* WHAT IS REQUIRED:
The lines below that include "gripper" are to be found and copied.

* COLLECTED MATERIAL:
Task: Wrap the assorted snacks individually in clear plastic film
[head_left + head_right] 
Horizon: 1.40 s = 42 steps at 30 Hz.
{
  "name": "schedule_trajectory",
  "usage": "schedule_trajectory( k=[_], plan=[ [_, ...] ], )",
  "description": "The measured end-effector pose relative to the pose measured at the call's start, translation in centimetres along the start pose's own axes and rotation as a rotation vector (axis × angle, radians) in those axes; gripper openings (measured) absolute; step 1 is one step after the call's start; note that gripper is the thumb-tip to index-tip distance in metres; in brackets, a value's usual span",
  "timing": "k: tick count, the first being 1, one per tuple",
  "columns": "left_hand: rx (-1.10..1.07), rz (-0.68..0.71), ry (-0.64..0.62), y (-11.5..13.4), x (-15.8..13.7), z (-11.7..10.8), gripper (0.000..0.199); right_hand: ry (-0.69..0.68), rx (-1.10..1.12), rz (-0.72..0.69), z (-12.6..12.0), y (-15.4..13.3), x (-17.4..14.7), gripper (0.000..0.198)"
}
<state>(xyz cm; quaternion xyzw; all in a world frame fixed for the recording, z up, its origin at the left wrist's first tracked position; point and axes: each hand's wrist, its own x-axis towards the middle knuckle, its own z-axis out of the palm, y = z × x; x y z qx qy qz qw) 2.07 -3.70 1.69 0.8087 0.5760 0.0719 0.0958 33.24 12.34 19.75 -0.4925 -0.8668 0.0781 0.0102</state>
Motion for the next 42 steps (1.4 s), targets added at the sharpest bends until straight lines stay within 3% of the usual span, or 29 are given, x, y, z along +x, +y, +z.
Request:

* WRITTEN RESPONSE:
  "description": "The measured end-effector pose relative to the pose measured at the call's start, translation in centimetres along the start pose's own axes and rotation as a rotation vector (axis × angle, radians) in those axes; gripper openings (measured) absolute; step 1 is one step after the call's start; note that gripper is the thumb-tip to index-tip distance in metres; in brackets, a value's usual span",
  "columns": "left_hand: rx (-1.10..1.07), rz (-0.68..0.71), ry (-0.64..0.62), y (-11.5..13.4), x (-15.8..13.7), z (-11.7..10.8), gripper (0.000..0.199); right_hand: ry (-0.69..0.68), rx (-1.10..1.12), rz (-0.72..0.69), z (-12.6..12.0), y (-15.4..13.3), x (-17.4..14.7), gripper (0.000..0.198)"

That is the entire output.